El mundo entero nos estará mirando”, dijo Jorge Valdano, director general del Real Madrid, antes de que empezara el póker de Clásicos. Exegetas, corifeos y demás panegiristas del Real Madrid y Barcelona se frotaban las manos: la gran fiesta del fútbol español transmitida a todos los rincones del planeta simbolizaba la pujanza de la Liga patria.
Ya se han jugado tres Clásicos y lo que ha visto el resto del mundo no es precisamente el mejor espectáculo. Dentro del campo el buen fútbol ha escaseado. El juego ha sido en general insulso y rácano, con un equipo, el Madrid, dominado por el miedo, y otro, el Barcelona, gobernado por el conformismo.
Ha habido emoción, sí, pero más bien dirigida al consumo interno del aficionado español. Dudo mucho que un aficionado al fútbol de Corea del Sur —por poner un ejemplo lo suficientemente lejano—, ajeno a los códigos que rigen la rivalidad entre el Madrid y el Barça, haya podido alcanzar las mismas dosis de exaltación. Ese aficionado lo que quería ver era un buen juego y no lo ha visto.
Ese coreano ha visto sin embargo otras cosas, cosas que algunos no hubieran creído antes de rodar el balón. Ha visto tensión y malos modos entre los jugadores de uno y otro equipo, muchos de ellos compañeros en la selección española; ha visto a jugadores que simulaban agresiones y faltas; ha visto a jugadores que no dejaban de presionar al árbitro por cualquier nimiedad y ha visto, por último, una tangana en el descanso del tercer Clásico, el de Champions en el Bernabéu, muy poco edificante.
Ese mismo aficionado ha visto a dos entrenadores tirándose los trastos a la cabeza.

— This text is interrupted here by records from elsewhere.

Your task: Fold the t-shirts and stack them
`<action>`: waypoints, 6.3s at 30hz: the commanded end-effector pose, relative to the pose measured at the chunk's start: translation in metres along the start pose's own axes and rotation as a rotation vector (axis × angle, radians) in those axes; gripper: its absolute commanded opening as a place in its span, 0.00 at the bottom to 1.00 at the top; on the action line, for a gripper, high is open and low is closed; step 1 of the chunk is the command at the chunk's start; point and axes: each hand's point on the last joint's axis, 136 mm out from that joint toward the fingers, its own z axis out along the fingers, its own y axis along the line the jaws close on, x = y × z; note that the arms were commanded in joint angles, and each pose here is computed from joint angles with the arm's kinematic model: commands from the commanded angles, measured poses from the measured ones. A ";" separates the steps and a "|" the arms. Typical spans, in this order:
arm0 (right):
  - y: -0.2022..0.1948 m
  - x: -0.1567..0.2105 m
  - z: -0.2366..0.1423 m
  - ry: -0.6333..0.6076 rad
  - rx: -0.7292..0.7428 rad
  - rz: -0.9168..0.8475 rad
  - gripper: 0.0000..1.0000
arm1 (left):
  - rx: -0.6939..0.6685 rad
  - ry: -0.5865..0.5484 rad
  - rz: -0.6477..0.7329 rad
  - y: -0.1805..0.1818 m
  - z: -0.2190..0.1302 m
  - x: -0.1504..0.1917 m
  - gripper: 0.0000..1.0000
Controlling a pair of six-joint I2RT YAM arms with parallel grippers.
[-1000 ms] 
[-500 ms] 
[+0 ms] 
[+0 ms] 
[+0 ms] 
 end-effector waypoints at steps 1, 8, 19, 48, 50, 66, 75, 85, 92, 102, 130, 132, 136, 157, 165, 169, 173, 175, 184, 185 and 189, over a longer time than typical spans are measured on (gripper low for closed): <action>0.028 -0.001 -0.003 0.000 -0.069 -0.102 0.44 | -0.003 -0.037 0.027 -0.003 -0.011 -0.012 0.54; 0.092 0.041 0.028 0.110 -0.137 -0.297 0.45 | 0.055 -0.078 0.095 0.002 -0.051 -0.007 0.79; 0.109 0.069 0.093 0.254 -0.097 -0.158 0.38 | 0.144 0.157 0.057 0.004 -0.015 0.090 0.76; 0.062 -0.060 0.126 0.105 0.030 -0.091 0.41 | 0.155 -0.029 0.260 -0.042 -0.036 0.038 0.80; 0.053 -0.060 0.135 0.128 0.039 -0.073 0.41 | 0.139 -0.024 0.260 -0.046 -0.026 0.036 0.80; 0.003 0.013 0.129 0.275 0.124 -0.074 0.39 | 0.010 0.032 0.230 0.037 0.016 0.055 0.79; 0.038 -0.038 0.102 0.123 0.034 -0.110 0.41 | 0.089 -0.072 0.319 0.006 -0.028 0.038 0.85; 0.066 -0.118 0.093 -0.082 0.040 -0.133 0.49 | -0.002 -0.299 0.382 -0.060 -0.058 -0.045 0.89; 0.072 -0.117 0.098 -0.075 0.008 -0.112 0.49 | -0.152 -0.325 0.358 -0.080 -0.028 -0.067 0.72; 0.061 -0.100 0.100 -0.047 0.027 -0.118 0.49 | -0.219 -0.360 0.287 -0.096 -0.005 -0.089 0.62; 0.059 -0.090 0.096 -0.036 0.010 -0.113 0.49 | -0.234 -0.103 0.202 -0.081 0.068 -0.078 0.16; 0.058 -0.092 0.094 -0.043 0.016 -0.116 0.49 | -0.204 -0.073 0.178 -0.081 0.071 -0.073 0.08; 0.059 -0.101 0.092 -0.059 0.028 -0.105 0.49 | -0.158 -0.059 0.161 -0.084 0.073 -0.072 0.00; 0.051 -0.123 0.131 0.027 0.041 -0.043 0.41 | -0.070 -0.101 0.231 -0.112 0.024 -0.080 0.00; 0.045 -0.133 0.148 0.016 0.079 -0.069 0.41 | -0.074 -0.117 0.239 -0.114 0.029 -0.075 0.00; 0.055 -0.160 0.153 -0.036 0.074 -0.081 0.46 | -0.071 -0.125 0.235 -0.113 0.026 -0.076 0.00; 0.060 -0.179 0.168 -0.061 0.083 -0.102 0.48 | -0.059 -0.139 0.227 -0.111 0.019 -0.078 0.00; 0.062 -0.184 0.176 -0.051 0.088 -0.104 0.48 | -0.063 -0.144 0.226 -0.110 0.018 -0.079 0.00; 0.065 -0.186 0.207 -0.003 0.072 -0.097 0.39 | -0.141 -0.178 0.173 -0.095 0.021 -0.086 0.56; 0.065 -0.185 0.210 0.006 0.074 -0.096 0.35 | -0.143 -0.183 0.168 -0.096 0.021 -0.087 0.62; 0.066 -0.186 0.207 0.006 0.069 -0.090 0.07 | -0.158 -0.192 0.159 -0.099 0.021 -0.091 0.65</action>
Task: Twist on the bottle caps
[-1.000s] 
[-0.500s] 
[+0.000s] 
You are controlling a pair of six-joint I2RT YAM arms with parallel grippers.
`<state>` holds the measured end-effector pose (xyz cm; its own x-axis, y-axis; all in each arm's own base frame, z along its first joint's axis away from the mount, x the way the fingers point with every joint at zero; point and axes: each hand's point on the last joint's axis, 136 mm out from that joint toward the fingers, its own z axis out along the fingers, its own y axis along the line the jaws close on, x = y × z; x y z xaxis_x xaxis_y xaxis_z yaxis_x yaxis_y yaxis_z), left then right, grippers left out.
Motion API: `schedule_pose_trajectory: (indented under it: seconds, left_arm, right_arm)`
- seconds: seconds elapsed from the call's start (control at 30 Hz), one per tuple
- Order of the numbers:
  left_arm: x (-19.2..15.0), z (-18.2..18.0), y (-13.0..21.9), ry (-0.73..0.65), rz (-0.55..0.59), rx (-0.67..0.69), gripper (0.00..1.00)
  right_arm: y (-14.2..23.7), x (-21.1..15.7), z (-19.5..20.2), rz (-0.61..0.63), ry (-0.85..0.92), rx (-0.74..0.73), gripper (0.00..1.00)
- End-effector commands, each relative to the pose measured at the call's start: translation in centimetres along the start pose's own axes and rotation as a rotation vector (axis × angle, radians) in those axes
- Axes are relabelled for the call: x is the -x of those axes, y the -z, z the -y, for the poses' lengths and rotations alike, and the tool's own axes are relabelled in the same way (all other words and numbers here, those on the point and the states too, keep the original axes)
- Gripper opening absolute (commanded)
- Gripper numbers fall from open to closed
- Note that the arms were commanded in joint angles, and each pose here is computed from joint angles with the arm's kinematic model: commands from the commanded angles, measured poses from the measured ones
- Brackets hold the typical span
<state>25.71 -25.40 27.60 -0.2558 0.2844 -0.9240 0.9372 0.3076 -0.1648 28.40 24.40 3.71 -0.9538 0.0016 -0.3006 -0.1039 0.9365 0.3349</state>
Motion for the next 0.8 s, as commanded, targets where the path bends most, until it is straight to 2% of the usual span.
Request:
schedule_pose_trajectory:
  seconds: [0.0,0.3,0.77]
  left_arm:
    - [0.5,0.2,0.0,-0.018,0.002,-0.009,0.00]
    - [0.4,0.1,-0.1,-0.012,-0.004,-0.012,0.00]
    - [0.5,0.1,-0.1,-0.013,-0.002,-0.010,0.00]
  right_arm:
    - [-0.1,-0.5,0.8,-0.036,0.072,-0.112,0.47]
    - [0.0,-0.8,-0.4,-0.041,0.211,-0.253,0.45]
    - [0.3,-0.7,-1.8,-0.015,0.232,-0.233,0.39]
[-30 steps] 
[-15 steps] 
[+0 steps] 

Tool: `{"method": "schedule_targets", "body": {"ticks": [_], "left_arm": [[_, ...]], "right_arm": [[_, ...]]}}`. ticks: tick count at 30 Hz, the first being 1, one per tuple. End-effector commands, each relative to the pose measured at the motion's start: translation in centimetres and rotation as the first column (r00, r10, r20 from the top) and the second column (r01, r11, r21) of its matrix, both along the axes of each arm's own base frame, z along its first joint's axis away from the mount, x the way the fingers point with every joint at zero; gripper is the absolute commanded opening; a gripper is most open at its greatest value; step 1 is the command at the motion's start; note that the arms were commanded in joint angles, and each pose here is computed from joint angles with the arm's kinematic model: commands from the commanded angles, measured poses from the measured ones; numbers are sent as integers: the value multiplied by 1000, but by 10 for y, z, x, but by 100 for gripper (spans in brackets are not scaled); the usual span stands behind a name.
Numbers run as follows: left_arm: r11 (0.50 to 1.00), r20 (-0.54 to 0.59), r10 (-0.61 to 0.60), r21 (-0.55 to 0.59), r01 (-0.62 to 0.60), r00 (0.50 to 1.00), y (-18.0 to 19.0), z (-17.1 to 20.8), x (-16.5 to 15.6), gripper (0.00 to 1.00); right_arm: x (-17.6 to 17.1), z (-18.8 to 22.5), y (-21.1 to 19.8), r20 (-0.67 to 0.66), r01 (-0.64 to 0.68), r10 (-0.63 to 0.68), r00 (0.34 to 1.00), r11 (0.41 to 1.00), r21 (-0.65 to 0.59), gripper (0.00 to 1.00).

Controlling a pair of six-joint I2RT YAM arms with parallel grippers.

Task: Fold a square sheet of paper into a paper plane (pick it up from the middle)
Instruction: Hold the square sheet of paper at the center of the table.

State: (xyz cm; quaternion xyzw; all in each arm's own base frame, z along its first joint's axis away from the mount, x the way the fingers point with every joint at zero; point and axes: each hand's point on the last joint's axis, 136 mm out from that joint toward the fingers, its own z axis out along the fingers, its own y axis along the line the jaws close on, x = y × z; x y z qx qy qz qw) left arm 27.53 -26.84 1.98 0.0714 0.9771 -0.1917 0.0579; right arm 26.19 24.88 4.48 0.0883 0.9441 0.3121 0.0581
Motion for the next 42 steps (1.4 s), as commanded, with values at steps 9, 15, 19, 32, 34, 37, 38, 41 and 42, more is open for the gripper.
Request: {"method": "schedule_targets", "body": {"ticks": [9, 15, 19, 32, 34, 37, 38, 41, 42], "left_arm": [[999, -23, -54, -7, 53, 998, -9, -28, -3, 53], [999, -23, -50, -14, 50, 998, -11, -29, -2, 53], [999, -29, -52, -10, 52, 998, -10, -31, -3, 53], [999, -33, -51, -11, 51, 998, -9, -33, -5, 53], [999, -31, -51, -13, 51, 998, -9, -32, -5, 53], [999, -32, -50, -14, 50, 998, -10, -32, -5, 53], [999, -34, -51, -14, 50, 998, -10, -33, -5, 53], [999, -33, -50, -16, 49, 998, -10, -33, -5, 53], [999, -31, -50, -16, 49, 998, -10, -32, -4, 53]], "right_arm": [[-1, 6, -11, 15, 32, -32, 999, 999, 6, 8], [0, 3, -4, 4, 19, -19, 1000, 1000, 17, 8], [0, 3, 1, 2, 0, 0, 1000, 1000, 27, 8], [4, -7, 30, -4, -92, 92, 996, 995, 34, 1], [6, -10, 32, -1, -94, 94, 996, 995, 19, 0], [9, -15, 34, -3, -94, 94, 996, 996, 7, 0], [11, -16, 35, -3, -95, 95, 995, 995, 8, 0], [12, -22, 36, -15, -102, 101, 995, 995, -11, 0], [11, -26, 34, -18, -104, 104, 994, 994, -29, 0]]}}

Y qué quieren que les diga: eso no me ha sorprendido para nada. La marullería dialéctica de Mou en las salas de prensa forma parte de su ADN; Guardiola, en cuanto divisó a la derrota rondando a su equipo, se humanizó y también sacó los puños verbales contra el portugués.
Los jugadores tampoco se han quedado atrás: el cruce de declaraciones ha sido excesivo, trufado de acusaciones y reproches en algunos casos ajenos al deporte como ha sido el caso de los sentimientos patrióticos de Piqué y sus presuntos comentarios en contra de España en el túnel de vestuarios del Bernabéu. Pique ha dicho que no es verdad, pero algunos columnistas de cierta prensa han aprovechado la ocasión para intentar dirimir sus diferencias con el nacionalismo catalán a costa del fútbol.
Y lo peor es que parte de ese sentimiento anticatalán ha llegado a las gradas.
Pero lo más bochornoso es la guerra que Madrid y Barça se han declarado en los despachos. La UEFA ha expedientado a los dos equipos. El cruce de denuncias —para otros una guerra en toda regla— ante la UEFA pone en ridículo al fútbol español. Los dos se equivocan.
Ignorar a Mourinho es lo mejor que podría haber hecho el Barça. Obviando la elegancia que se le supone al ganador y que debería obligarle a ser generoso, su denuncia sólo alimenta el reprobable victimismo de Mourinho e incendia las relaciones entre entre las hinchadas antes del último Clásico.
Que Mourinho es un provocador lo sabe todo el mundo (ya dije una vez que con él, las crónicas de los partidos de Madrid tendrían que ser publicadas en la sección de sucesos), así que darle más cuerda, otorgarle más espacio para su furia y su ruido, sólo conduce a que el monstruo siga creciendo y a que los dos grandes del fútbol español entren en una guerra que puede durar años y de la que nadie sacará nada positivo.
El Real Madrid, cautivo sin remedio del estilo de Mourinho, lejos de aportar el sosiego necesario, reacciona justo como quiere su entrenador y enreda más la cosa. Los blancos declaran la guerra total y denuncian a los culés por “conducta antideportiva”.
Es poco probable que la UEFA atienda las demandas blancas, así que presumiblemente todo se va a quedar en una rabieta de niño pequeño que sólo servirá para engordar el complejo de barcelonitis que aqueja al Madrid y poner en evidencia ante el mundo que va por detrás de su rival en el campo y también en los despachos.
Así está el fútbol español, dividido e incendiado. No es la mejor imagen que se puede ofrecer al mundo. El póker de Clásicos deja muchas heridas abiertas y todo indica que tardarán mucho tiempo en cicatrizar.